Le cœur ne bat plus. Un miroir, madame Flache.


JEAN.

Ah ! j’ai peur !


(Mme Flache donne la glace à main à Pellerin qui la fait passer lentement sur la bouche, puis d’une voix basse:)


PELLERIN.

Elle est morte !


JEAN se jette sur la main de la morte et la baise longuement, puis, la voix grelottante de larmes.

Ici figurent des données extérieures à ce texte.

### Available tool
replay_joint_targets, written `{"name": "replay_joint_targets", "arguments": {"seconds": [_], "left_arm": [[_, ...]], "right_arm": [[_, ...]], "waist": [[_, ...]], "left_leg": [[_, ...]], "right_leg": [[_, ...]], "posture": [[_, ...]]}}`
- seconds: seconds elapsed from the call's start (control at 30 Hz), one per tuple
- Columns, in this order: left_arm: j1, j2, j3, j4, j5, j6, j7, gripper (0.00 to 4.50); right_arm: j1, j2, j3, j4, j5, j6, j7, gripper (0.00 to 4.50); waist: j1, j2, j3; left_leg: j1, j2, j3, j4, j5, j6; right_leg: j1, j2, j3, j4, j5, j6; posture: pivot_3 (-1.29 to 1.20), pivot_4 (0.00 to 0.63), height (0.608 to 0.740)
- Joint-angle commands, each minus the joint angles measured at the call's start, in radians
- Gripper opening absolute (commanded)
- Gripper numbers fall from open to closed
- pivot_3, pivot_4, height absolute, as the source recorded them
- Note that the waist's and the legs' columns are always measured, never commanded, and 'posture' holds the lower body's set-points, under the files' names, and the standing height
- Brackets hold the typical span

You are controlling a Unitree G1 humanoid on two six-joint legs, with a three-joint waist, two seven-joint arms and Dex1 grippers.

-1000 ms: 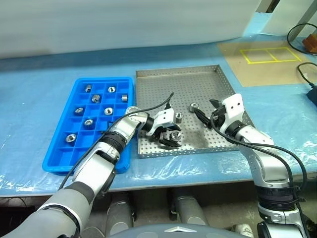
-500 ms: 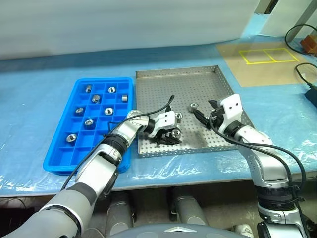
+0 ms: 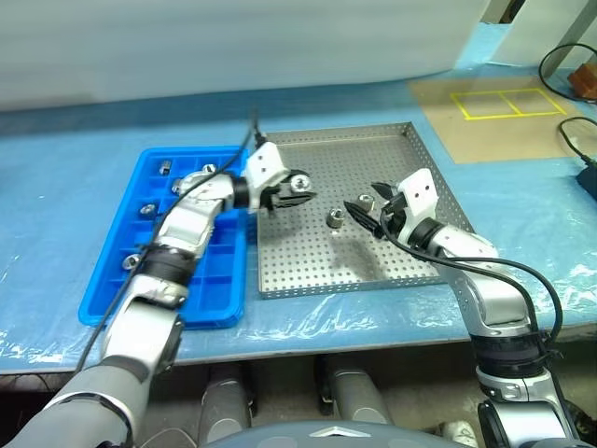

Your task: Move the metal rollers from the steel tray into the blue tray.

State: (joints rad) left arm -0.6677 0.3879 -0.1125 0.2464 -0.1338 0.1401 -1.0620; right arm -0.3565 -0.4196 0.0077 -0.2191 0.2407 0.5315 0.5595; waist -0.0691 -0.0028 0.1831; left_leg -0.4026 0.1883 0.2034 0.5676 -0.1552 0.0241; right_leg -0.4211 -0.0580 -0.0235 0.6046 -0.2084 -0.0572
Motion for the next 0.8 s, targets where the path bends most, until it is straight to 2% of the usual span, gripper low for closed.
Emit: {"name": "replay_joint_targets", "arguments": {"seconds": [0.03,0.37,0.47,0.67,0.8], "left_arm": [[0.113,0.07,0.05,-0.193,-0.074,0.117,-0.002,1.74],[0.329,0.173,0.214,-0.451,-0.127,0.281,0.194,1.74],[0.462,0.214,0.273,-0.587,-0.179,0.351,0.203,1.74],[0.674,0.263,0.371,-0.726,-0.189,0.399,0.268,1.74],[0.753,0.279,0.399,-0.755,-0.189,0.4,0.294,1.74]], "right_arm": [[-0.086,0.022,0.059,0.02,0.035,-0.033,0.084,3.7],[-0.295,0.124,0.206,0.295,0.027,-0.149,0.317,3.7],[-0.341,0.159,0.246,0.371,0.017,-0.191,0.383,3.7],[-0.386,0.211,0.279,0.471,-0.003,-0.251,0.45,3.7],[-0.395,0.228,0.282,0.506,-0.015,-0.274,0.467,3.7]], "waist": [[0.013,0.0,0.001],[0.121,0.001,0.002],[0.144,0.0,0.003],[0.181,0.0,0.003],[0.209,0.0,0.003]], "left_leg": [[-0.001,0.0,0.0,-0.001,0.001,-0.001],[0.0,0.001,-0.001,-0.003,0.003,-0.005],[-0.002,0.001,-0.001,-0.004,0.003,-0.005],[-0.001,0.001,-0.002,-0.007,0.004,-0.007],[-0.001,0.001,-0.002,-0.007,0.004,-0.007]], "right_leg": [[0.0,0.0,-0.001,0.0,0.0,0.0],[-0.001,-0.001,-0.001,0.002,0.0,0.0],[-0.003,-0.001,-0.002,0.001,0.0,-0.001],[-0.004,-0.001,-0.003,0.002,-0.002,-0.002],[-0.003,-0.001,-0.003,0.002,-0.002,-0.001]], "posture": [[-0.19,0.15,0.74],[0.14,0.15,0.74],[0.21,0.15,0.74],[0.31,0.15,0.74],[0.34,0.15,0.74]]}}
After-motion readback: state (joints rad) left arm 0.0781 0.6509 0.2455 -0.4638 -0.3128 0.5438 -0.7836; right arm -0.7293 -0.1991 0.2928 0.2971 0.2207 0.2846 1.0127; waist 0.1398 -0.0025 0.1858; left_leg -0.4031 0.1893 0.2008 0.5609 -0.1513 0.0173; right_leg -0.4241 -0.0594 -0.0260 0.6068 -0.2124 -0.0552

Adieu, ma pauvre amie ! Dire qu’il y a une minute, elle me parlait... Il y a une minute, elle me regardait, elle me connaissait, elle me voyait ; c’est fini !


PELLERIN venant à lui et le prenant par l’épaule.

Allez-vous-en ! Allez-vous-en ! vous n’avez plus rien à faire ici. Votre devoir est accompli. Allez-vous-en !


JEAN se levant.

Je m’en vais... Adieu, pauvre Musotte !


PELLERIN.

Moi, je me charge de tout ici, ce soir... Mais cet enfant, voulez-vous que je m’occupe de lui trouver un asile ?


JEAN.

Non, non, je le prends. Je l’ai juré à la pauvre morte. Venez me rejoindre tout de suite chez moi avec lui... Puis j’aurai un autre service à vous demander... Mais... auprès d’elle... qui est-ce qui va rester auprès d’elle ?


MADAME FLACHE.

Moi, monsieur. Et soyez tranquille ; ça me connait !


JEAN.

Merci madame. (Il s’approche du lit, ferme les yeux à Musotte et l’embrasse longuement sur le front.) Adieu... pour toujours. (Puis il va lentement au berceau, l’entrouvre, embrasse l’enfant et lui dit d’une voix à la fois ferme et pleine de larmes:) A tout à l’heure, mon petit Jean ! (Il sort brusquement par le fond.)